2\. There should be a clearer channel to communicate with the different
stakeholders. I might have good product ideas, regardless of what my
designation is (engineer, in my case). There should be an easier way to get
feedback on ideas - good or bad.

3\. Lopsided workloads should be regulated. It will be nice if all teams were
equally loaded. In my case, I have a very reasonable schedule, but in some of
my friends' case they work really hard!

4\. Give people more responsibilities! Nothing teaches leadership like taking
up ownership.

------
kdamken
I'm just gonna answer the questions I feel comfortable with.

1) What are some of the best things you value at your job?

The clients I work for are huge, well known companies.
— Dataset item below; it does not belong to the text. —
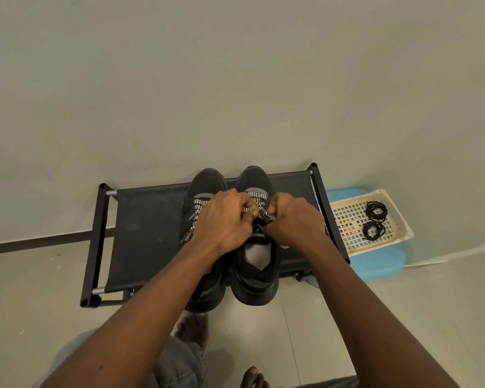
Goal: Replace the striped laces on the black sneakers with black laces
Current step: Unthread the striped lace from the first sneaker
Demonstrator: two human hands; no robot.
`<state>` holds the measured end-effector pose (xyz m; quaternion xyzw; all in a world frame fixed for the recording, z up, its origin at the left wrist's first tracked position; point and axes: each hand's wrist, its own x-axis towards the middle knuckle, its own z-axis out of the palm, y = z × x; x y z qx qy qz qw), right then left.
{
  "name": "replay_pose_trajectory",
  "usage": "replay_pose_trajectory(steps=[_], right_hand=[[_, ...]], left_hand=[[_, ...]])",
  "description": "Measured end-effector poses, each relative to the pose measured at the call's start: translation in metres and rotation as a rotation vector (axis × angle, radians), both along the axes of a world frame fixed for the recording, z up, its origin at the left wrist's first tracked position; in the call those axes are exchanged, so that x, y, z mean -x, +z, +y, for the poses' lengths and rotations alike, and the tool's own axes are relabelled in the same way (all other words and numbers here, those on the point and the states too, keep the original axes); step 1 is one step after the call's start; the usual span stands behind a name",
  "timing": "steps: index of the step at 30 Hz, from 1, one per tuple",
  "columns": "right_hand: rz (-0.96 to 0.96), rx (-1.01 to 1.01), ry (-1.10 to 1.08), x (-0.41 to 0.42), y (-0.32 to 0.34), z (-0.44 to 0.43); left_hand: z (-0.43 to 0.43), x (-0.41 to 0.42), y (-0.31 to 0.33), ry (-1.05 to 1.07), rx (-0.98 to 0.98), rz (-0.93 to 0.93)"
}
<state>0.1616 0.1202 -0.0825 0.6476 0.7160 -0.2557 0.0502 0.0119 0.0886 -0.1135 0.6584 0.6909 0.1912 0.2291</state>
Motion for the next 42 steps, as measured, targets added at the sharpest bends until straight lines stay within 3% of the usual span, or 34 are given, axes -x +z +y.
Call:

The work is
interesting, and I'm learning a lot from the other developers. They like to
encourage professional growth.

3) Besides money what is the one thing you wish your organization would offer
you?

Getting to work remotely as often as I'd like, which would be like 3-4 days a
week. Higher matching for the retirement plan comes in second.

------
maindrive
1) Rapport with Boss,Challenges, new technologies, value of participation,
projects in pipeline, company's financial health

2) Putting less skilled people in middle mgmt on top of engineers (thats a big
putoff bcoz we do check their profiles), measuring work more, valuing people
that actually work more

3) Sports area, occasional hangouts, spare time for personal projects

4) News updates, taking reviews, giving feedback, more involved, valuing tech
stuff, following future market trends

------
JoeyWendell
1)Flexibility 2)My organization is perfectly right.I don't like to change any
thing. 3)i would like to have entertaining programs monthly in my
organization.